Archive for the ‘Lensbaby’ Category

What about the Tooth Fairy?

Thursday, December 8th, 2005

As you can see, Julian has a very loose tooth. He’s very proud of it, and quite excited by it.

The other day as we were walking along he asked me, “Daddy, if they’ve explored Antarctica and the South Pole and the North Pole, and they didn’t find a Santa Claus, where does he live?”

It’s always hard to know how to answer this kind of thing. I punted with, “What do you think?”

Julian replied (this is a word-for-word quote): “My working hypothesis is that the presents come from you and Mommy and there is no Santa Claus.”

After a little quick soul searching, I confirmed his hypothesis (after all, he is eight). I added an injunction to keep the secret from his younger brothers, so they could continue to enjoy Santa.

“OK,” says Julian, “and what about the Tooth Fairy?”

I tried “What do you think?” again, although I knew where it was going…

Julian didn’t miss a beat. He said, “Of course you and Mommy are the tooth fairy, and now I can tell you what I want in exchange for my baby tooth.”

How soon we grow up!

Flower Warp Core

Thursday, December 8th, 2005

I’m thinking of this flower image as something like the wacky engine room in the Tim Allen comedy classic Galaxy Quest.

It’s the kind of image that I calleded expressive in Compare and Contrast. I think it works.

Compare and Contrast

Thursday, December 8th, 2005


Flower Surprise, photo by Harold Davis. View this photo larger.

Back when I was in high school, I was often asked to write essays that compared and contrasted two things or concepts. As a professional writer, I find that “compare and contrast” remains often a good organizing principle. Or at least an easy one. If you can compare and contrast two things that are different, but have some similarities, then you don’t really have to think about the things in an original way. Compare and contrast is pretty much an algorithm that becomes a routine.

I found this white, blue-striped flower hiding under some leaves in my front garden. The blossom pictured is very, very small with a total diameter of about 1/4″ (less then one centimeter). If any reader can help me identify the flower, I’d appreciate it.

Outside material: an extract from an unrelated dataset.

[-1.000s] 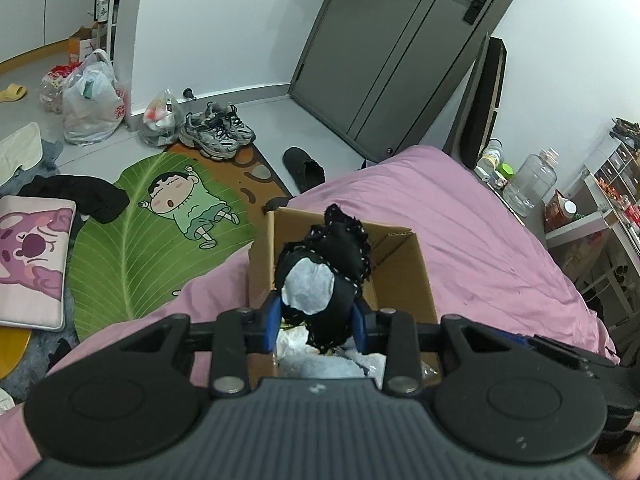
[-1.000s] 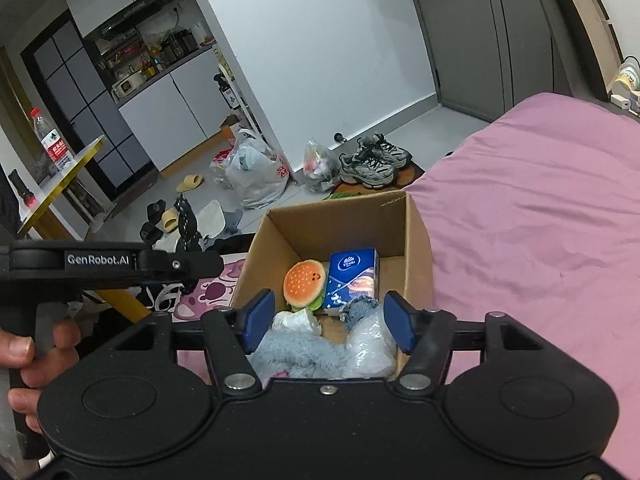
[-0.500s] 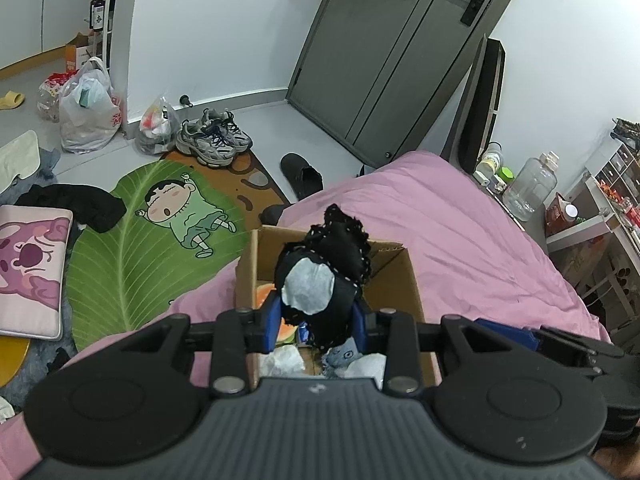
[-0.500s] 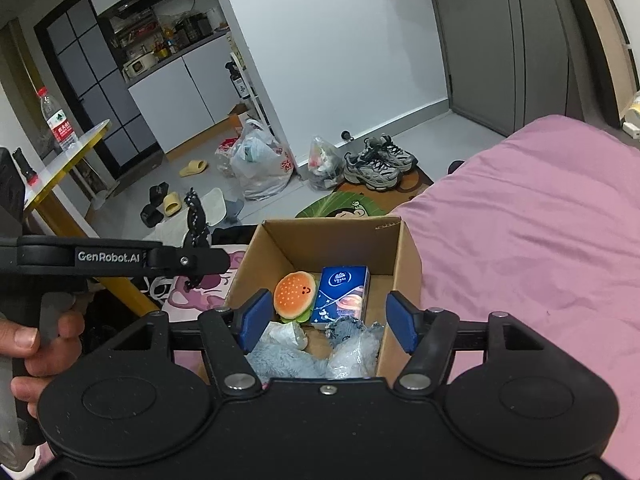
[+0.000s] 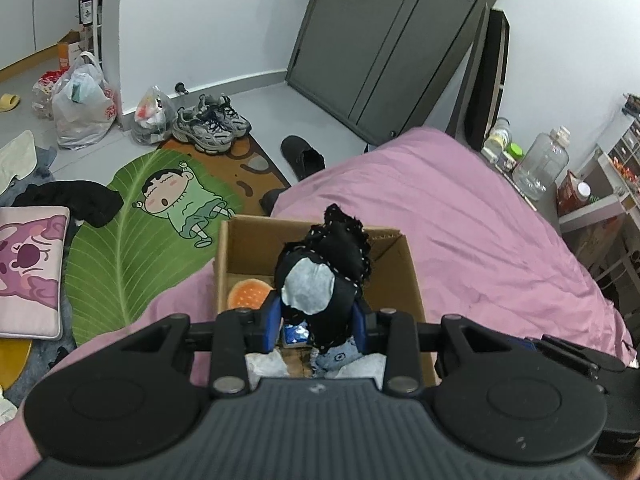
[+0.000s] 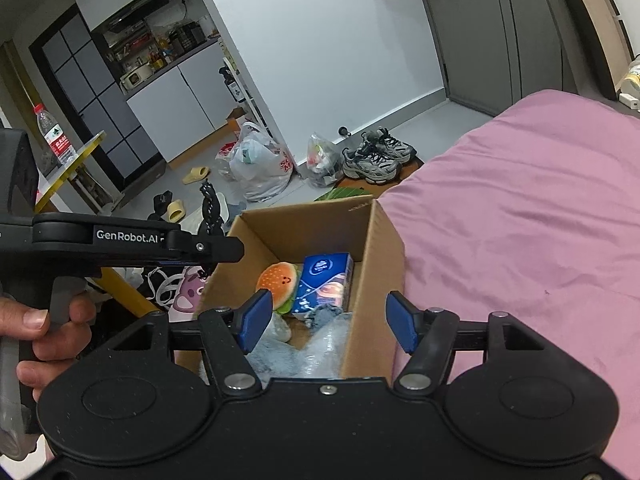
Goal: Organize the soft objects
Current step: 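Open both grippers to drop the clear bag and black item into the box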
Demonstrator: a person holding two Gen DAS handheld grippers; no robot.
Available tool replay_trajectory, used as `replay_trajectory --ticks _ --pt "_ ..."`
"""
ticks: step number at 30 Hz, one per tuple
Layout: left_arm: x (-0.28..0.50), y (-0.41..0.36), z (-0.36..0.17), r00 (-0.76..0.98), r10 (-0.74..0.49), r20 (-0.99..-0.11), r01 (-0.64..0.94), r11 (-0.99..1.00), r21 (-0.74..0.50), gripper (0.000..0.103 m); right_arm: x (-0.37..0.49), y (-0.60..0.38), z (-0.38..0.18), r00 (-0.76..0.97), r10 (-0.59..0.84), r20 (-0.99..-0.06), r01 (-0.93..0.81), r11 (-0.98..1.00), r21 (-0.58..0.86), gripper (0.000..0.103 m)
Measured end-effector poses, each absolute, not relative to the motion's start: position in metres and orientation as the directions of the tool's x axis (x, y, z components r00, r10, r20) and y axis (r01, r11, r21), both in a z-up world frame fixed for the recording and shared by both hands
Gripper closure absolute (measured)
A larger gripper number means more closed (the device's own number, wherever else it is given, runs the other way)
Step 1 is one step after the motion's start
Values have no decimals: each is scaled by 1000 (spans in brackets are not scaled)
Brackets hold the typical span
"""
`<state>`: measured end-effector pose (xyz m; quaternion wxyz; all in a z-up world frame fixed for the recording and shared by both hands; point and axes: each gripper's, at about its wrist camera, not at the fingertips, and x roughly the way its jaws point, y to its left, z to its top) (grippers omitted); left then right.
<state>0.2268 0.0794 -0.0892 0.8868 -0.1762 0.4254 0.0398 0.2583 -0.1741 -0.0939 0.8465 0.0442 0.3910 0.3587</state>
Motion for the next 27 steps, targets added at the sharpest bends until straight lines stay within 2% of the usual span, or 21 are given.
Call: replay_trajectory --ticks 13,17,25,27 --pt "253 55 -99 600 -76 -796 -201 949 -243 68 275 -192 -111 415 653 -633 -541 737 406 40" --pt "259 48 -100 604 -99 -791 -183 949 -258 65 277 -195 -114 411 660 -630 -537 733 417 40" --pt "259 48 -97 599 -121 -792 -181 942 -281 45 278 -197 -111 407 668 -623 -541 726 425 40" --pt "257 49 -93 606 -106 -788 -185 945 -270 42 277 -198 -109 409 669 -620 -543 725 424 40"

The photo above was taken with my 105mm Nikkor macro with 68mm of extension tubes, tripod mounted, stopped way down to f/32. In other words, conventional painstaking high depth of field macro.

In comparison and contrast, the photo below was taken with my Lens Baby mounted with the +14 macro filter kit and the macro portion of the Tokina .45X wide angle lens that Lensbabies sells (I can’t really find the specification for the diopters this thing adds, but obviously it is substantial). This was wide open (the equivalent of f/2.0), low depth of field, and handheld at 1/1600 of a second.

I like both version of this compare and contrast, and think both look better in a larger size (click here and here to open larger versions of each photo).

Which version do you prefer? In this case, I slightly prefer the conventional photo to the Lens Baby photo: I tend to think that Lens Baby are best when they are used expressively, and not to reproduce a conventional effect. Please let me know what you think.

Flower Surprise 2

View this photo larger.

Snake

Thursday, December 8th, 2005


Snake, photo by Harold Davis. View this photo larger.

This snake seems much more ready to take a chomp than the friendly one I photographed earlier:

Giving Tongue

Ladybug

Thursday, December 8th, 2005


Ladybug, photo by Harold Davis. View this photo larger.

I saw this ladybug, probably one of the last of season, the other day in Julian’s garden. Julian is my eight year old son, and he has a part of our back yard garden that he designed, and picked out the plants. I helped him plant them. Julian’s taste runs towards big, spikey succulent things (and also roses), and this ladybug was sitting on the biggest, spikiest thing in his garden.

I got up real close to it with my Lens Baby and macro lenses.

Bulbs de Noel

Wednesday, December 7th, 2005

A couple of days ago I strung colored Christmas lights around the perimeter of our front garden for the kids. Of course, they love the lights.

But somewhat surprising to me: so do I!

Christmas Light 7

This set of photos is of individual bulbs. They are extreme handheld close-ups with my Lens Baby. Only routine Photoshop post-processing was used.

The lights may be hokey, but they are fun. Up really close, they look like strange flowers to me: very appropriate for a garden!




When I look at these pictures (and at the actual lights), I’m tempted, like Austin Powers but in a different context, to say, “Shag-a-delic, baby, shag-a-delic!”

Flower Like the Sun

Wednesday, December 7th, 2005

This flower photo, like an earlier Lens Baby flower photo, reminds me of hot sun held secret within the plant.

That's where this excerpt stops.